Task objective. Reproduce the data exactly as it stands.
Given information: Begin
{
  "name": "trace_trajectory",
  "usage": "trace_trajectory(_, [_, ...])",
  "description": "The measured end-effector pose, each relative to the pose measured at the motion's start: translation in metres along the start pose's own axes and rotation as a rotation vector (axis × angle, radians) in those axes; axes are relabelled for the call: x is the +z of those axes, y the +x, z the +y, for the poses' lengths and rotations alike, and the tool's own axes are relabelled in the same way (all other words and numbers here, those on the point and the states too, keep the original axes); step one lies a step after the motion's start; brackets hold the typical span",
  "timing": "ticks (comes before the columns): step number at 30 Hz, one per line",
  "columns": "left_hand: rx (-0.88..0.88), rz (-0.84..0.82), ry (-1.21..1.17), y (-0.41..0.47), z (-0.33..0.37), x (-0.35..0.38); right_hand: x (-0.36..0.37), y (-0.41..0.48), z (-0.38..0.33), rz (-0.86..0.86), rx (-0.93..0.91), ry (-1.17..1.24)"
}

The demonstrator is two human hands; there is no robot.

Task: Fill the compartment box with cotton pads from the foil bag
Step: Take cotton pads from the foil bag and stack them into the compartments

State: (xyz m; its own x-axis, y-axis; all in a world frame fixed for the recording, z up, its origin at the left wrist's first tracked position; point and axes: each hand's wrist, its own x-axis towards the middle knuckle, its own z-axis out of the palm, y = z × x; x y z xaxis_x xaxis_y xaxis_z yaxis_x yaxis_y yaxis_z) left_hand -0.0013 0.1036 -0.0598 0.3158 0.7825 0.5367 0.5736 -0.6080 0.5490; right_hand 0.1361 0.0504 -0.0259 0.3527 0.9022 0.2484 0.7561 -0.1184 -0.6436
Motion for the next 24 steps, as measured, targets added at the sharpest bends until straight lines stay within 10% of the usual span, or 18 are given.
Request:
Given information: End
Answer section.
{
  "name": "trace_trajectory",
  "usage": "trace_trajectory(_, [_, ...])",
  "description": "The measured end-effector pose, each relative to the pose measured at the motion's start: translation in metres along the start pose's own axes and rotation as a rotation vector (axis × angle, radians) in those axes; axes are relabelled for the call: x is the +z of those axes, y the +x, z the +y, for the poses' lengths and rotations alike, and the tool's own axes are relabelled in the same way (all other words and numbers here, those on the point and the states too, keep the original axes); step one lies a step after the motion's start; brackets hold the typical span",
  "timing": "ticks (comes before the columns): step number at 30 Hz, one per line",
  "columns": "left_hand: rx (-0.88..0.88), rz (-0.84..0.82), ry (-1.21..1.17), y (-0.41..0.47), z (-0.33..0.37), x (-0.35..0.38); right_hand: x (-0.36..0.37), y (-0.41..0.48), z (-0.38..0.33), rz (-0.86..0.86), rx (-0.93..0.91), ry (-1.17..1.24)"
}

The demonstrator is two human hands; there is no robot.

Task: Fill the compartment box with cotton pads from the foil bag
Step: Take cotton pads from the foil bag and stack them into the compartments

State: (xyz m; its own x-axis, y-axis; all in a world frame fixed for the recording, z up, its origin at the left wrist's first tracked position; point and axes: each hand's wrist, its own x-axis towards the middle knuckle, its own z-axis out of the palm, y = z × x; x y z xaxis_x xaxis_y xaxis_z yaxis_x yaxis_y yaxis_z) left_hand -0.0013 0.1036 -0.0598 0.3158 0.7825 0.5367 0.5736 -0.6080 0.5490; right_hand 0.1361 0.0504 -0.0259 0.3527 0.9022 0.2484 0.7561 -0.1184 -0.6436
Motion for the next 24 steps, as measured, targets added at the sharpest bends until straight lines stay within 10% of the usual span, or 18 are given.
Request:

Nothing further is required by the exercise.